Preclinical evaluation of zirconium-89 labeled anti-Trop2 antibody–drug conjugate (Trodelvy) for imaging in gastric cancer and triple-negative breast cancer

Abstract

Purpose

Trophoblast cell-surface antigen 2 (Trop2) is overexpressed in various solid tumors and contributes to tumor progression, while its expression remains low in normal tissues. Trop2-targeting antibody–drug conjugate (ADC), sacituzumab govitecan-hziy (Trodelvy), has shown efficacy in targeting this antigen. Leveraging the enhanced specificity of ADCs, we conducted the first immunoPET imaging study of Trop2 expression in gastric cancer (GC) and triple-negative breast cancer (TNBC) models using ⁸⁹Zr-labeled Trodelvy ([⁸⁹Zr]Zr-DFO-Trodelvy). This approach enables preclinical screening to identify patients who may benefit from targeted therapies.

Materials and methods

Trop2 expression levels in GC and TNBC cell lines (NCI-N87, HGC-27, MDST8, and MDA-MB-468) were assessed via flow cytometry and immunofluorescence staining.

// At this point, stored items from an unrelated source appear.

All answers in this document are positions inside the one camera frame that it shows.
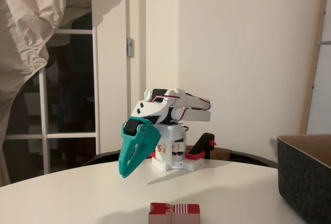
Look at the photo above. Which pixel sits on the white framed glass door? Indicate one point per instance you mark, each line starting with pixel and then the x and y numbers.
pixel 95 79

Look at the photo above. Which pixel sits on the wooden frame with translucent panel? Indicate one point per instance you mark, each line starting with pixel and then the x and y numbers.
pixel 314 53

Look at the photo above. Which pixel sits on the thin metal rod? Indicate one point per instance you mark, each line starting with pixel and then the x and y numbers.
pixel 324 43

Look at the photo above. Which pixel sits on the dark grey felt bin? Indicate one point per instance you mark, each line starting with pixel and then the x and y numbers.
pixel 302 182

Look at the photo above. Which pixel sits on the pale round label F5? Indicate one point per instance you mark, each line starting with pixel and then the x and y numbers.
pixel 162 148

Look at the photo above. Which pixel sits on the beige crumpled curtain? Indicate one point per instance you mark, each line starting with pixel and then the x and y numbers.
pixel 20 27

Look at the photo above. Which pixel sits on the silver door hinge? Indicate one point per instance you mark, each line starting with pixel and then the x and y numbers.
pixel 130 48

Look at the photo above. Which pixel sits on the pale tape label F3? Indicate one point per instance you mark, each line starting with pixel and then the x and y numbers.
pixel 178 148

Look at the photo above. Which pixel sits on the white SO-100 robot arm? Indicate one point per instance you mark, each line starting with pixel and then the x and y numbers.
pixel 191 116

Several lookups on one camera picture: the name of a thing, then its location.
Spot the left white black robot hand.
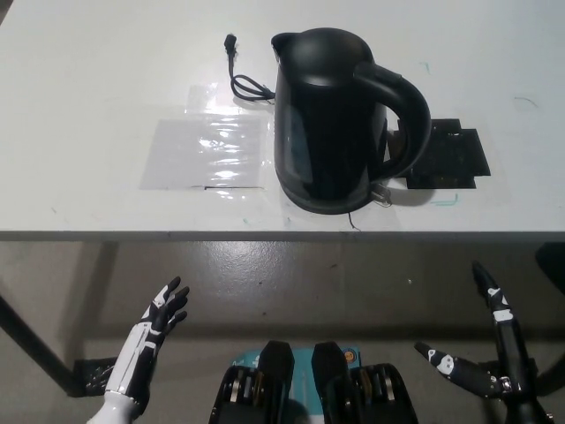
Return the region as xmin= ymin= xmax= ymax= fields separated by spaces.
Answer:
xmin=104 ymin=276 xmax=192 ymax=406

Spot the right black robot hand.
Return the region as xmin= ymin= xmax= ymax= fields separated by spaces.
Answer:
xmin=413 ymin=261 xmax=534 ymax=401

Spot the black electric kettle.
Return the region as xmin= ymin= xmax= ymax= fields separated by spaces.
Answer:
xmin=269 ymin=27 xmax=432 ymax=216

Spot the black table leg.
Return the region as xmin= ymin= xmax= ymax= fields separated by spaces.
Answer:
xmin=0 ymin=291 xmax=75 ymax=398
xmin=533 ymin=355 xmax=565 ymax=397

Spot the dark object beside table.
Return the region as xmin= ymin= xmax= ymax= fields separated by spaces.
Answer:
xmin=534 ymin=244 xmax=565 ymax=284

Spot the large clear plastic sheet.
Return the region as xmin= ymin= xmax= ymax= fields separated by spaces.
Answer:
xmin=139 ymin=115 xmax=278 ymax=192

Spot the black power cord with plug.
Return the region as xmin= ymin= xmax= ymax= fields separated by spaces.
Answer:
xmin=223 ymin=34 xmax=278 ymax=106

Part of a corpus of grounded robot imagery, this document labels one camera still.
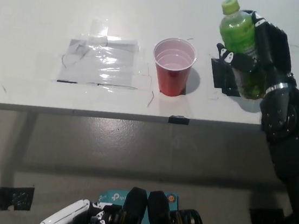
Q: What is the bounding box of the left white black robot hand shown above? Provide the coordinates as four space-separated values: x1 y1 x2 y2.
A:
36 193 122 224

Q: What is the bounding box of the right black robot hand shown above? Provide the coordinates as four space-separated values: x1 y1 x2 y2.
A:
211 6 299 95

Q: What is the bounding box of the green tea plastic bottle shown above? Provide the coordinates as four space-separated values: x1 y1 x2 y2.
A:
210 0 278 101

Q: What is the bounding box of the red plastic cup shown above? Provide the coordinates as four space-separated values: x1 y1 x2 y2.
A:
148 35 199 99

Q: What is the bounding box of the teal router box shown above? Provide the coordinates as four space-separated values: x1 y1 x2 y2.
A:
95 183 181 224

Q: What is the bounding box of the large black tape square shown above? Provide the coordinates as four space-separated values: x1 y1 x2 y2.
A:
206 57 246 98

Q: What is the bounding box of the grey sheet under clear tape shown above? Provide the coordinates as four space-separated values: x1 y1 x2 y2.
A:
57 30 145 92

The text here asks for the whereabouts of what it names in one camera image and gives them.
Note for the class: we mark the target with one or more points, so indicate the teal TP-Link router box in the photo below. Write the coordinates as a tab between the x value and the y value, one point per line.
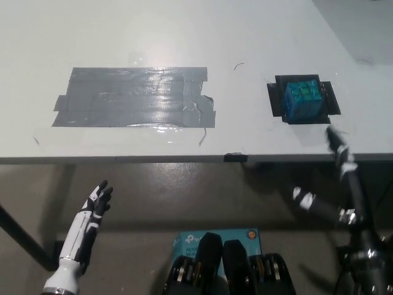
187	246

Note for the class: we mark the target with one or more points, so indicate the blue teal Rubik's cube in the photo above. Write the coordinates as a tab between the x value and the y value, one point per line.
302	99

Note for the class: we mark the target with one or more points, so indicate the black diagonal table leg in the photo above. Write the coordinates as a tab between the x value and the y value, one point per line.
21	233

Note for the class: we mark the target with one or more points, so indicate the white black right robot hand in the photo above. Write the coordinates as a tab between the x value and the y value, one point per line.
347	159

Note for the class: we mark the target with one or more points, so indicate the black tape patch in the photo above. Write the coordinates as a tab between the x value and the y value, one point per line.
330	104

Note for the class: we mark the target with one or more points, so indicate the grey duct tape patch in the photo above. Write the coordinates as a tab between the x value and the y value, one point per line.
129	98

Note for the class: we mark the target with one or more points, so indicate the clear shiny tape sheet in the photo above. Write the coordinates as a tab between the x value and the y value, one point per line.
165	130

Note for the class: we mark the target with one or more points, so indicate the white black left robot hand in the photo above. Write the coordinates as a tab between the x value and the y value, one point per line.
76	233

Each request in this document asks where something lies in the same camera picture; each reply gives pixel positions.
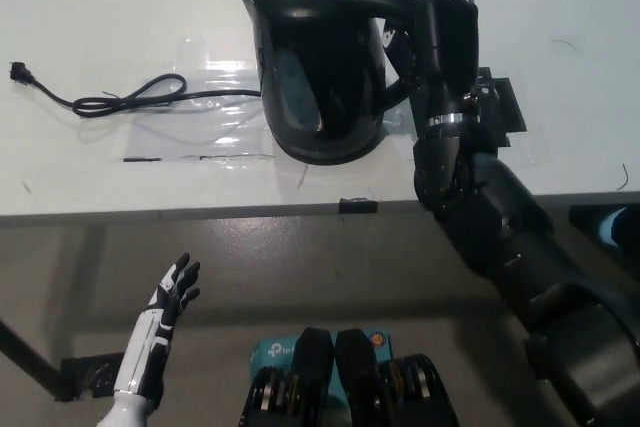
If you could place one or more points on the white and black right hand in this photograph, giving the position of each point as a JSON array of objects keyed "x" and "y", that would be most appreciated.
[{"x": 450, "y": 47}]

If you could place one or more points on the white and black left hand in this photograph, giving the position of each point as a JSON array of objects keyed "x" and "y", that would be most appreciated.
[{"x": 160, "y": 327}]

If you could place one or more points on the black electric kettle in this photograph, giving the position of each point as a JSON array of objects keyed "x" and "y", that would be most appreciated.
[{"x": 310, "y": 37}]

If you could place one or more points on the round black kettle base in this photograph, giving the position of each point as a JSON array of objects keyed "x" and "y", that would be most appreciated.
[{"x": 330, "y": 159}]

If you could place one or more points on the black tape square patch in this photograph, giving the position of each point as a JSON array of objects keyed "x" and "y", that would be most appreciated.
[{"x": 505, "y": 102}]

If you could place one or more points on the teal tp-link box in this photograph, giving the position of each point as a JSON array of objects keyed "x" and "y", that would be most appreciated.
[{"x": 272, "y": 354}]

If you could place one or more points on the black table leg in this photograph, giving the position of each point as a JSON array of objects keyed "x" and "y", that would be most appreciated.
[{"x": 27, "y": 359}]

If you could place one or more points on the thin black tape strip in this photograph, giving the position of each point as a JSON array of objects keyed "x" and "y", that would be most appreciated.
[{"x": 142, "y": 159}]

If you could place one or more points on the small black tape piece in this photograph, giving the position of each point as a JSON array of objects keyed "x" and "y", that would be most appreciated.
[{"x": 357, "y": 205}]

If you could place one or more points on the black robot feet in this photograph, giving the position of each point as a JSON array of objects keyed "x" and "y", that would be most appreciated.
[{"x": 355, "y": 372}]

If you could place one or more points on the clear plastic film sheet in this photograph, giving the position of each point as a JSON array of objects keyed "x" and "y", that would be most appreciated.
[{"x": 220, "y": 79}]

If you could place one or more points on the black and blue object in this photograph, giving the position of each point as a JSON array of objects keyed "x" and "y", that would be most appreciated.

Labeling of DFO-Trodelvy with ⁸⁹Zr was performed in Na₂CO₃ buffer at pH 7 (37 °C, 1.5 h). In vitro stability was analyzed using radio-thin layer chromatography. Biological properties were evaluated through cell uptake, saturation binding assays, and biodistribution experiments. ImmunoPET imaging with [⁸⁹Zr]Zr-DFO-Trodelvy was performed at various time points to confirm its in vivo targeting. Immunohistochemical and immunofluorescence analyses were conducted on tumor tissues from tumor-bearing mice.

Results

The radiochemical yield of [⁸⁹Zr]Zr-DFO-Trodelvy exceeded 90%, with a radiochemical purity (RCP) greater than 99%. Trop2 expression was high in MDA-MB-468 and NCI-N87 cells, while it was low in MDST8 and HGC-27 cells. The KD values of [⁸⁹Zr]Zr-DFO-Trodelvy were 9.44 nM for MDA-MB-468 and 3.51 nM for NCI-N87 cells. ImmunoPET imaging with [⁸⁹Zr]Zr-DFO-Trodelvy provided clear visualization of tumor morphology in MDA-MB-468 and NCI-N87 models (n = 3) as early as 6 h post-injection. Tumor uptake of [⁸⁹Zr]Zr-DFO-Trodelvy increased over time, peaking at 48 h (MDA-MB-468: 10.03 ± 1.26%ID/g; NCI-N87: 14.30 ± 2.09%ID/g), and was significantly higher than in the MDST8 (5.27 ± 0.71%ID/g) and HGC-27 (4.37 ± 0.54%ID/g) models. Co-injection with 2 mg of unlabeled Trodelvy significantly reduced uptake in NCI-N87 and MDA-MB-468 tumors (P < 0.001). A high target-to-non-target ratio was observed at 48 h, showing specific tumor uptake and minimal off-target accumulation. Fluorescence imaging further confirmed higher tumor uptake in the IRDye800CW-Trodelvy group compared to the IRDye800CW-Trodelvy-blocking group (P < 0.001).

Conclusions

[⁸⁹Zr]Zr-DFO-Trodelvy for immunoPET imaging in TNBC and GC tumor models demonstrated specific, rapid, and sustained accumulation in tumors with high Trop2 expression, allowing for noninvasive monitoring of Trop2 status. The increased tumor-to-background ratio observed in immunoPET imaging suggests strong potential for clinical translation. Additionally, optical imaging, with its superior spatial resolution compared to PET, was employed to aid in precise probe localization and potentially enhancing differentiation between healthy and malignant tissues during surgical procedures.